Not so the deep. The creatures you can find there. The dead stone black of the great white. It doesn’t fix you in its stare. By the time you see it eye to eye it has smelled you, known your shape in the water.
023/365 09/13/2025
Look here, the options. Even for coffee. Ground or whole bean. And ground? Course, fine, espresso. Whole bean there’s the burr grinder, another grinder forgotten in the back of a cabinet along with the first moka pot bought and forgotten and replaced with a second (not as good). The second sits on the counter next to the kettle, French press, drip machine. Over there, the espresso maker (bought on sale). The man, 50’s. Tallish, in good enough shape from a gym four times a week and evening jogs. Places one hand atop his head and stares at his watch, seconds ticking. Considers the choice barrage of this morning (and all mornings, if we’re honest) and wonders why he couldn’t maybe get to winnowing.
022/365 09/12/2025
The Starlet. Shall we compare thee to a summer’s day? Wish that we could be a glove upon that hand? That hand upon that cheek? How about one piece of originality as we stare, transfixed: she extends delicate fingers out and out and out, and doesn’t pick up the wine glass. Oh, no. As she listens with rapt attention (faked?) to the producer as he guffaws his way through some kind of tale, heaving and thens between gasping breaths—and then, and then, and then—when we all know it should be but or therefore. But we get ahead of ourselves.

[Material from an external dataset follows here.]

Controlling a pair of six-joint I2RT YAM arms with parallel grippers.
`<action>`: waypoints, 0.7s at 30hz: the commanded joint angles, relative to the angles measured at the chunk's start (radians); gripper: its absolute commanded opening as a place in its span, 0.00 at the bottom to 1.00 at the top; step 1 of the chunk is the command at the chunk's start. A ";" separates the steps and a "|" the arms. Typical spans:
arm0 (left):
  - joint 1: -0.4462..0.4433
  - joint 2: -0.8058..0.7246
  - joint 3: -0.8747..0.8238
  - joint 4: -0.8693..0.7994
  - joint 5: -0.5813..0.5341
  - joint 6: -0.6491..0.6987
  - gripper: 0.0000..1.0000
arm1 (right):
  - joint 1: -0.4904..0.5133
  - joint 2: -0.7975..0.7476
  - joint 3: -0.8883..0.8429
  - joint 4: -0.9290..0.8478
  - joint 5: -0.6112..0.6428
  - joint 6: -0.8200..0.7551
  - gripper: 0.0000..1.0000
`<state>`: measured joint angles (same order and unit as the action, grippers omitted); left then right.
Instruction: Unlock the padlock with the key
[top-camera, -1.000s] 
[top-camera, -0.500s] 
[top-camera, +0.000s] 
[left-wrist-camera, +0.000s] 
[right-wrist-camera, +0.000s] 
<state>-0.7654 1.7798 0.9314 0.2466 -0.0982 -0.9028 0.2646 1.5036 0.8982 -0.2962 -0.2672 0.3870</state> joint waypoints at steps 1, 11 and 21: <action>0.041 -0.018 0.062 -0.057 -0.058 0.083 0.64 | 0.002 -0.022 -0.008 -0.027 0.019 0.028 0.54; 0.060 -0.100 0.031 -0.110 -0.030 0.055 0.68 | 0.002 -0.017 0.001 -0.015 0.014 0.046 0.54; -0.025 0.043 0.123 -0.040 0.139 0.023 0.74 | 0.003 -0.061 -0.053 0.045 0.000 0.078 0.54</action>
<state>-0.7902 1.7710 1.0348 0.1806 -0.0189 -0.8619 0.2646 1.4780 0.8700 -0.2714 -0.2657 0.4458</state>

The Starlet extends one delicate hand out and out and out like a movie spaceman. That kind of delicate speed and motion. And she alights a fingertip delicately (so delicately) on the wine glass’ rim, her smile radiating. Eyes glistening and grabbing attention from all over the room. The simple move. The finger tip. Our hearts swell, and we are in love.
021/365 09/11/2025
When it comes time to run, you just gotta run. Just like you practiced. There’s no time to think in the night. No time to stop and get your bearings. You run. You count steps. You cross the field. You count five in the shadow of the old hangin tree. You listen for dogs. Then it’s 5, 10, 15, 20, 25, 30 steps down though the gulley and to the wagon wheel. You grab the shoes there and mark the red star. Pick through the two trees you can barely see, and that’ll get you to the root ball. Put on the shoes there. You’re gonna need ‘em for the next part.